15. What is a sunless tanning product?
There are a large variety of sunless products on the market. Sunless tanners contain dihydroxyacetone (DHA), which is an extract of sugar cane. When DHA reacts with the proteins in the skin, it produces a bronze coloration on the top layer of skin.

16. Do you have a spray tan?
We offer VersaSpa sunless spray tanning at both of our DeKalb and Geneva salon. Please click here for more information on both of these systems.

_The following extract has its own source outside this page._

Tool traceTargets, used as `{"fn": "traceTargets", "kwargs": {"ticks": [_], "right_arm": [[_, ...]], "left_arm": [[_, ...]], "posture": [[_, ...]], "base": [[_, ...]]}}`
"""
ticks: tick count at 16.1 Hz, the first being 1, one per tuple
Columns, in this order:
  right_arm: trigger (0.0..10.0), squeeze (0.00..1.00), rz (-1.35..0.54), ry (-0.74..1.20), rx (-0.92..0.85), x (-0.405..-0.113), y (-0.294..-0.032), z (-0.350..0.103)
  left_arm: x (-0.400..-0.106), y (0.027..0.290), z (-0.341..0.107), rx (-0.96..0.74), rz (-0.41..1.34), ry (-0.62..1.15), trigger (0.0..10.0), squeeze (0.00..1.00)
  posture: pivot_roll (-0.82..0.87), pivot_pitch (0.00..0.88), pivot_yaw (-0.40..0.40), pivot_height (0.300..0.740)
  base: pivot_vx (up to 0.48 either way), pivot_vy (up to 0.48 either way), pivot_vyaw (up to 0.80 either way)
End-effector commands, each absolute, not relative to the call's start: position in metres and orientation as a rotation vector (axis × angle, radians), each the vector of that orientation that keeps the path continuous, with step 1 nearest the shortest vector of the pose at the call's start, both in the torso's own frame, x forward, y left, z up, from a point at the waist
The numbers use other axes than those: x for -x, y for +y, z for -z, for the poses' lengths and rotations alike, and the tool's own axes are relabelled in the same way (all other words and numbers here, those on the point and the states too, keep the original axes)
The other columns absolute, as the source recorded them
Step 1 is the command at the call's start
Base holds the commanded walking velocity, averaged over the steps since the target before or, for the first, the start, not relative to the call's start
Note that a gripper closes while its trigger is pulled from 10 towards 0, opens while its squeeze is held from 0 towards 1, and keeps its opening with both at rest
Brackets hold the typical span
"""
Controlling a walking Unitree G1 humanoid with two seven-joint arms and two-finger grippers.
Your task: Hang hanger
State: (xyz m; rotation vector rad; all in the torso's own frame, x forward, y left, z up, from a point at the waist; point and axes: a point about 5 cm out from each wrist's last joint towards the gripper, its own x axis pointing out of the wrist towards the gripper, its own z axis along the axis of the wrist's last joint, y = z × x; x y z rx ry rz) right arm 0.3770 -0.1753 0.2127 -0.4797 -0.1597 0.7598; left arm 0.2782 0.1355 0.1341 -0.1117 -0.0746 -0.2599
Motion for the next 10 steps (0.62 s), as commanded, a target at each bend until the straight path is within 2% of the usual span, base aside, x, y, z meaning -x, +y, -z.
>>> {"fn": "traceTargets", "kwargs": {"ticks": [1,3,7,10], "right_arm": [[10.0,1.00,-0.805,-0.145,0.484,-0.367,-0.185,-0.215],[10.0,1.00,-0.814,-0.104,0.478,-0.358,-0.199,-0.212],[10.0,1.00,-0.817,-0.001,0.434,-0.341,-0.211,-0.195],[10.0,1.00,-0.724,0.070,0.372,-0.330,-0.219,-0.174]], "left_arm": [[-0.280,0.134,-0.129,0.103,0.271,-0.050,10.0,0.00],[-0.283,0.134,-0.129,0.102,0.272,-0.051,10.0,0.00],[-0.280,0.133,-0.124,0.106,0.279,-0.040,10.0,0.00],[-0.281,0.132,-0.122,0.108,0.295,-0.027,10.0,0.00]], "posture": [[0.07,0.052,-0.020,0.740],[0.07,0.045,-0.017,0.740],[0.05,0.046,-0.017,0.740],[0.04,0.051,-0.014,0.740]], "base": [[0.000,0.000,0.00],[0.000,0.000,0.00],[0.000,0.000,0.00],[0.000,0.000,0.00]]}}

17. How long does a spray tan last?
The length of time your spray tan lasts depends mostly on how you take care of your tan. We always recommend shaving and exfoliating before your session. Also stay out of hot tubs and pools and use a good quality water based moisturizer daily. After the application, please make sure you follow the recommendations from your Tanning Consultant. Generally your tan should last you 5-10 days.

18. Do spray tans or self tanners offer protection from the sun?
Absolutely not. Any sunless product, whether it comes from a bottle or a booth, is purely cosmetic. There is no SPF in these products. The best way to protect yourself from sunlight is to use a SPF outdoors and/or tan responsibly indoors.

19. Should I tan before I go on vacation?
The best way to prepare yourself for vacation is to gradually expose yourself to UV light. The Tanning Consultants can help you with a slow and gradual exposure schedule to help you build a base tan. Remember that burning defeats the purpose of tanning and causes the most damage to your skin.

20. Is it better to tan indoors or outdoors?
Tanning indoors can offer you a more controlled and relaxing environment. Federal, State and Local governments have instilled guidelines to enhance the controllable features of indoor tanning. These guidelines include having timer controls, requiring protective eyewear, temperature control, protection from lamps, electrical safety, and equipment access and support. When you are outdoors you cannot control things like clouds, haze, reflection (from water, snow or sand), elevation, latitude, altitude, or solar elevation (height of the sky). More importantly, however, is when you are tanning outdoors you run the risk of exposing yourself to too much UV light and increasing your chance of burning.